Islamabad, September 15, 2025 – The Federal Board of Revenue (FBR) has announced new penalties for taxpayers who fail to comply with requirements regarding the issuance of sales tax invoice during the tax year 2025-26.
The move is part of FBR’s broader effort to strengthen documentation, discourage tax evasion, and enhance transparency in business transactions.
According to the updated provisions, any registered person who fails to issue an invoice when it is legally required will be subject to financial consequences. The prescribed penalty in such cases will be either Rs. 5,000 or three percent of the amount of tax involved, whichever is higher. Tax officials believe this step will ensure that buyers and sellers maintain proper records of every taxable supply.

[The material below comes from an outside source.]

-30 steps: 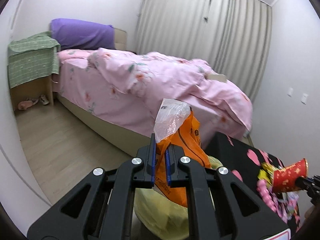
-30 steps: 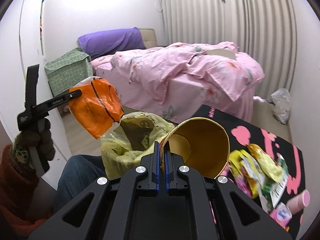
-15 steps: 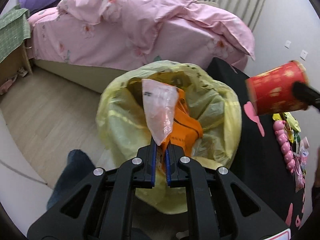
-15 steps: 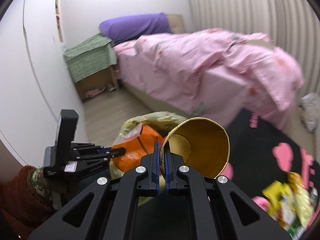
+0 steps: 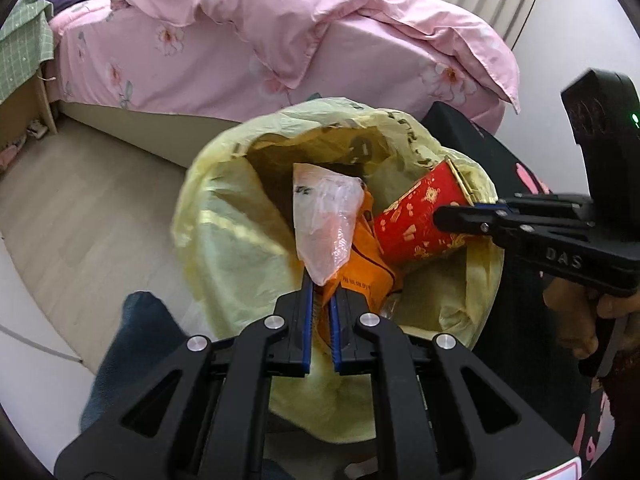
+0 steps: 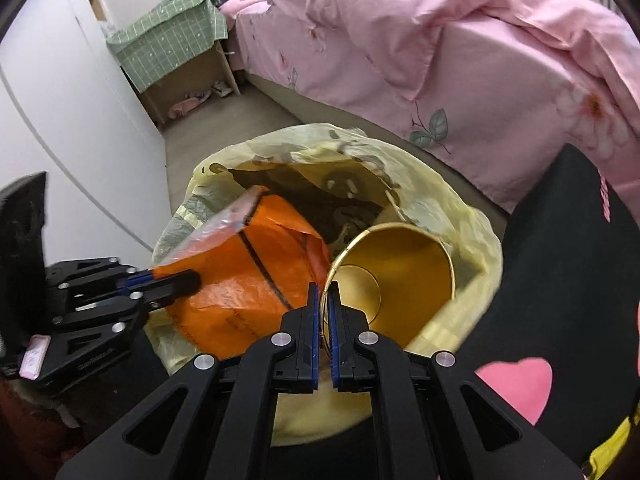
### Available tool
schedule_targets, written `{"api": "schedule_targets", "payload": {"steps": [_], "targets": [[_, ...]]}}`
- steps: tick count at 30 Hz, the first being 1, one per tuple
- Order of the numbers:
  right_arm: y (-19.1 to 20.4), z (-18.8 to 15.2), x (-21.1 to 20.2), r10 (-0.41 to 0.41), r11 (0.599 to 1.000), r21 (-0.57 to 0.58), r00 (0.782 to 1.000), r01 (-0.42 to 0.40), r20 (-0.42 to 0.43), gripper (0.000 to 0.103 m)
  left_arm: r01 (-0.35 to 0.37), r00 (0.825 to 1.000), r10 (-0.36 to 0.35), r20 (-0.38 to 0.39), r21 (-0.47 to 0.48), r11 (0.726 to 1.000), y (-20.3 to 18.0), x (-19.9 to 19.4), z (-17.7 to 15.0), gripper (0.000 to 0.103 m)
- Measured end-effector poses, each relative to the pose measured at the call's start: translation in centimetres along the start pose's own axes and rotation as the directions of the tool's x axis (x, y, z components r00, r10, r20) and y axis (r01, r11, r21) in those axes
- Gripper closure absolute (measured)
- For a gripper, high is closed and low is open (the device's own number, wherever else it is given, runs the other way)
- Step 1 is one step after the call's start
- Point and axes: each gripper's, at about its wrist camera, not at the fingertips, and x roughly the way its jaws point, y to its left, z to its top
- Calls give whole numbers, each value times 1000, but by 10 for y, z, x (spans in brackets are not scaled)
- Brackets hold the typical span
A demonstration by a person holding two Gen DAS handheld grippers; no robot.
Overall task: Collect trash
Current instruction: 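Open both grippers to drop the orange bag and red cup into the trash bag, then move the left gripper back to the table and grasp the yellow chip bag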
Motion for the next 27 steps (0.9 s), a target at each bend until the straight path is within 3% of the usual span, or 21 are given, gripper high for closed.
{"api": "schedule_targets", "payload": {"steps": [6,7,9,10,13,18,21,24,27], "targets": [[10,-17,-9,0,999,-51,999,2,50,96,2,1000,0,24,-59,998,10,-1,11,92],[13,-17,-9,5,998,-60,998,-1,59,94,16,999,-13,31,-86,996,14,-5,13,89],[16,-17,-9,8,998,-70,998,-4,60,93,41,998,-34,55,-132,990,22,-20,16,62],[19,-18,-10,-1,997,-75,998,5,62,88,40,997,-30,71,-143,989,25,-27,17,60],[22,-25,-18,2,996,-86,997,5,73,72,2,991,18,134,-151,989,26,-55,20,56],[25,-36,-38,-24,995,-89,994,34,107,70,-52,976,83,202,-154,987,20,-84,26,54],[21,-52,-65,-42,997,-59,988,52,151,70,-46,974,74,216,-135,990,8,-93,26,54],[13,-72,-99,-114,992,-28,973,122,199,70,-30,972,49,228,-83,996,-15,-98,23,54],[3,-98,-137,-177,984,21,950,178,259,70,12,975,-10,223,-11,1000,-48,-97,18,54]]}}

The FBR has also imposed strict conditions against misuse of the system. If a person un-authorizedly issues an invoice showing a specified amount of sales tax, without being entitled to do so, they will face a heavier penalty. In such cases, the fine will be Rs. 10,000 or five percent of the tax involved, whichever is greater. This provision directly targets fraudulent practices where fake invoices are used to claim undue input tax or refunds.
Experts note that these measures reflect FBR’s determination to modernize tax administration and integrate technology-driven monitoring. By enforcing strict rules, the government aims to reduce revenue leakages and promote a culture of compliance among businesses.